§ **WHAT TO WORK ON**: Pull every line with "that" from the entries below.
▬▬▬▬▬▬
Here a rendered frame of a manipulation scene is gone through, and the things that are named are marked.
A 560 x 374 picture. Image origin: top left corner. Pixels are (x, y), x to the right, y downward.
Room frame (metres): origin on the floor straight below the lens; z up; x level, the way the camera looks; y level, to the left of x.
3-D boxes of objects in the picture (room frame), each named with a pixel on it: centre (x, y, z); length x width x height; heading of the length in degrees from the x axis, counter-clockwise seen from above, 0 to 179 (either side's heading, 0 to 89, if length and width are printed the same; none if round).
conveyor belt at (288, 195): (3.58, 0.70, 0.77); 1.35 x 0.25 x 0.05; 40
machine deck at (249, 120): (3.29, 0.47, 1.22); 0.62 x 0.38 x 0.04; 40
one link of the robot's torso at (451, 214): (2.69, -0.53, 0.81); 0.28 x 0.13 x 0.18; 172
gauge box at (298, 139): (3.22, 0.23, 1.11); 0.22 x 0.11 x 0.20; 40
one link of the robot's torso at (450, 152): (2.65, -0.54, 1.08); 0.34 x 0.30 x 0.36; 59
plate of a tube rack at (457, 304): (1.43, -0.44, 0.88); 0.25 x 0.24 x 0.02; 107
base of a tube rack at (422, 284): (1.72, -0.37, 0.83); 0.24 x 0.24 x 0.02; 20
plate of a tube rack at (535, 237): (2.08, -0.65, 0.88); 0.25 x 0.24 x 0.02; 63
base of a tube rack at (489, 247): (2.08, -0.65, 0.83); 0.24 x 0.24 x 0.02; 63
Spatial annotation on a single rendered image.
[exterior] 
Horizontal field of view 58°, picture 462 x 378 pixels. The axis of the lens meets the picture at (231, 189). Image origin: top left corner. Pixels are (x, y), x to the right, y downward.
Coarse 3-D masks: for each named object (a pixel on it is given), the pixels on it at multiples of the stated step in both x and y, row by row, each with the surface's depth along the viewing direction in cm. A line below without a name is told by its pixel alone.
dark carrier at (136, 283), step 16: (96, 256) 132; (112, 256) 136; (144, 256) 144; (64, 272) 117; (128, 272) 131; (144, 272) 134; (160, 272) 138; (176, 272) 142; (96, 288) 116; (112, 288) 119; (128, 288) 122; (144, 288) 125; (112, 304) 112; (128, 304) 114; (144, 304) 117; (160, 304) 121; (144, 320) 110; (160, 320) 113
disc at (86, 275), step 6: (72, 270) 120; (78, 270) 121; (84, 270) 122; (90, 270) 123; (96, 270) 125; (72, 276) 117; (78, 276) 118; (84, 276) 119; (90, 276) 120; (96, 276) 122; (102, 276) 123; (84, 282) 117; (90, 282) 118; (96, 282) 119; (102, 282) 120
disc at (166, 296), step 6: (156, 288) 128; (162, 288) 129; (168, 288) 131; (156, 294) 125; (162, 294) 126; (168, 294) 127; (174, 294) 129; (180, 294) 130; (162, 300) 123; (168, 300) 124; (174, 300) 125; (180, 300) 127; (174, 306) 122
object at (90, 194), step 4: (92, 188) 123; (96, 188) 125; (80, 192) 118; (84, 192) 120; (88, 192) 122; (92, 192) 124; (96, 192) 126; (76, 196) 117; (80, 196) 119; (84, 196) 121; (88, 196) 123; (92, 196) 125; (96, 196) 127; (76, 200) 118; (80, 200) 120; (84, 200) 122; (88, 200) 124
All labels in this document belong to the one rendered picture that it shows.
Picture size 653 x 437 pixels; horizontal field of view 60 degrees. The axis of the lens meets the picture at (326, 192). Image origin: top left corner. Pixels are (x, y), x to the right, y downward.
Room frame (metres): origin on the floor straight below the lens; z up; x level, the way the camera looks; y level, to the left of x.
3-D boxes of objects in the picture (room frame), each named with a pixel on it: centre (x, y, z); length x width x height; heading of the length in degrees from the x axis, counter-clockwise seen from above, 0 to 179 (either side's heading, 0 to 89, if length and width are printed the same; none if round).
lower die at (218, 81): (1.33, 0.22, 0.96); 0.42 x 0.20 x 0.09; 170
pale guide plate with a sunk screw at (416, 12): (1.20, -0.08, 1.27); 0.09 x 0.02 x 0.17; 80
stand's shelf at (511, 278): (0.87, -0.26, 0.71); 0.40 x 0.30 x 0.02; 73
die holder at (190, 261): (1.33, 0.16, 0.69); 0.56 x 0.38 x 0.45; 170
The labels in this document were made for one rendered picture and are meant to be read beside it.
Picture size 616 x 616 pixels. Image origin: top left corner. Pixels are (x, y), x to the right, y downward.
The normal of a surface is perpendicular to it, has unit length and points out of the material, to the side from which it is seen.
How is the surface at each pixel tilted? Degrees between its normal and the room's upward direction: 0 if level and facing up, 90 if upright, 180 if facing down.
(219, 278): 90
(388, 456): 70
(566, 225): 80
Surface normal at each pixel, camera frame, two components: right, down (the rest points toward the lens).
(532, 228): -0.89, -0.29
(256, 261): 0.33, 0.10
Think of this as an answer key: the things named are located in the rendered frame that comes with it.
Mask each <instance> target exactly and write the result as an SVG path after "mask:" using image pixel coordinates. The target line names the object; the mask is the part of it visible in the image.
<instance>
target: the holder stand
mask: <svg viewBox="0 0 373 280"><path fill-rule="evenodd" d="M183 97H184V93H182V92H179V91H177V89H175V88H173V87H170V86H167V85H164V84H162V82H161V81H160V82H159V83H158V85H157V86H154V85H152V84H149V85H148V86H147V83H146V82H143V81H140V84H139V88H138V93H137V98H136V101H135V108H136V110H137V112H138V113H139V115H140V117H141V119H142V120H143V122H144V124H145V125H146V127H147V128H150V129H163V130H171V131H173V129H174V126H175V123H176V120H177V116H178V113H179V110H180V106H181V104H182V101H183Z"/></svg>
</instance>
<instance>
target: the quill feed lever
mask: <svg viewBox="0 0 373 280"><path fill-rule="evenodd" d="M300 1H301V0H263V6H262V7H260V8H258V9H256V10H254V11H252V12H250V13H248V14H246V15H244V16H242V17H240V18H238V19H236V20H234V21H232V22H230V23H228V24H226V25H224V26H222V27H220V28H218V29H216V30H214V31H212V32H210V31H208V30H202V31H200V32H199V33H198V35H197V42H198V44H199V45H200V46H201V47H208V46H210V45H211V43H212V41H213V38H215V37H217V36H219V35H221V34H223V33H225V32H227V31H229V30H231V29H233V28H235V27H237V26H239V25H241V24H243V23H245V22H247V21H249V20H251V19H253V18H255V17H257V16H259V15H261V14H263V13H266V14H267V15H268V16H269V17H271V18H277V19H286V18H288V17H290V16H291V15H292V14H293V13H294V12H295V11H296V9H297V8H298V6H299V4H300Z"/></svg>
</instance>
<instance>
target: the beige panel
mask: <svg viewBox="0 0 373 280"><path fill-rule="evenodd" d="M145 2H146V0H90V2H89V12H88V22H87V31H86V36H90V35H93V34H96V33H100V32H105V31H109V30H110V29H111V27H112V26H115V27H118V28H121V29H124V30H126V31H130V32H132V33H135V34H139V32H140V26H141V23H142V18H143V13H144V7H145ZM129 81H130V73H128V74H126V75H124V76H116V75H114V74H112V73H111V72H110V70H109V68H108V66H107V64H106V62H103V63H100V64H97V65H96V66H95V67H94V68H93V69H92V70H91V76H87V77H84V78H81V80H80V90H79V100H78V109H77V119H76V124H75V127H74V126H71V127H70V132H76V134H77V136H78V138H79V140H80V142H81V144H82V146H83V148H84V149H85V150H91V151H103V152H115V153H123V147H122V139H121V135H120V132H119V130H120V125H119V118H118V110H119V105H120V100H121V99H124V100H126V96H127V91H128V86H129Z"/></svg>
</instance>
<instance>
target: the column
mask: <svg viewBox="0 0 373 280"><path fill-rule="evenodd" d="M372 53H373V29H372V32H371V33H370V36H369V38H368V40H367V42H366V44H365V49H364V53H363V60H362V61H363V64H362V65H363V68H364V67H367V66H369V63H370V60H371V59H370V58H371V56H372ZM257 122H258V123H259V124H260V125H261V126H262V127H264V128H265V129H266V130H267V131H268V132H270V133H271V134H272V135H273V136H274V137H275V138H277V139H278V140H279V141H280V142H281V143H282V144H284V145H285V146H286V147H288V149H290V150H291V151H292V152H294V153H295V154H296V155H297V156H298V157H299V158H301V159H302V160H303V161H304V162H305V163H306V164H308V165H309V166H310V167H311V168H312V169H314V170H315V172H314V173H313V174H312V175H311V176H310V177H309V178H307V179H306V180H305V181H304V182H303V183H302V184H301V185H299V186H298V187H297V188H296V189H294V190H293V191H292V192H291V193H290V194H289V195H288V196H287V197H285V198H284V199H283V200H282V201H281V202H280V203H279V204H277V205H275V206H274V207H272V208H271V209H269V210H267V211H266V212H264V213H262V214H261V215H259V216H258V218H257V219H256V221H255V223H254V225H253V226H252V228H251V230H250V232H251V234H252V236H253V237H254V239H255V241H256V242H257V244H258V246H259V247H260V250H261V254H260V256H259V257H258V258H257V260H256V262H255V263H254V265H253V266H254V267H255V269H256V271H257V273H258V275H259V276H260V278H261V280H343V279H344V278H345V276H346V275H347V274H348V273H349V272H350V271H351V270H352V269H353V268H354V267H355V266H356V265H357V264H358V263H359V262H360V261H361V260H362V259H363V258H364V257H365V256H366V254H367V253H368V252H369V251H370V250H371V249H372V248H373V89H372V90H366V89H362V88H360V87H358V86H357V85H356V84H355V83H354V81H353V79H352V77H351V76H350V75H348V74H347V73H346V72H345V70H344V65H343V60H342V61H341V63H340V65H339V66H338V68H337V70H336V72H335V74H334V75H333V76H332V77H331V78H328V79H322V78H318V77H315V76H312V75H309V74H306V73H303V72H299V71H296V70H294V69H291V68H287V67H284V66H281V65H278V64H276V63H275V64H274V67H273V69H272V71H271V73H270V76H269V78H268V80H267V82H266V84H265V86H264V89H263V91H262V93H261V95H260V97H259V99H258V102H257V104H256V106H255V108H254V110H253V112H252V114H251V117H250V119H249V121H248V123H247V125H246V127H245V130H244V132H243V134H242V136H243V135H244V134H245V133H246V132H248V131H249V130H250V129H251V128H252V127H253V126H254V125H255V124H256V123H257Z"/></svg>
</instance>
▬▬▬▬▬▬
§ **SOLVED EXERCISE**:
Here a rendered frame of a manipulation scene is gone through, and the things that are named are marked.
All labels in this document belong to the one rendered picture that it shows.
Think of this as an answer key: the things named are located in the rendered frame that comes with it.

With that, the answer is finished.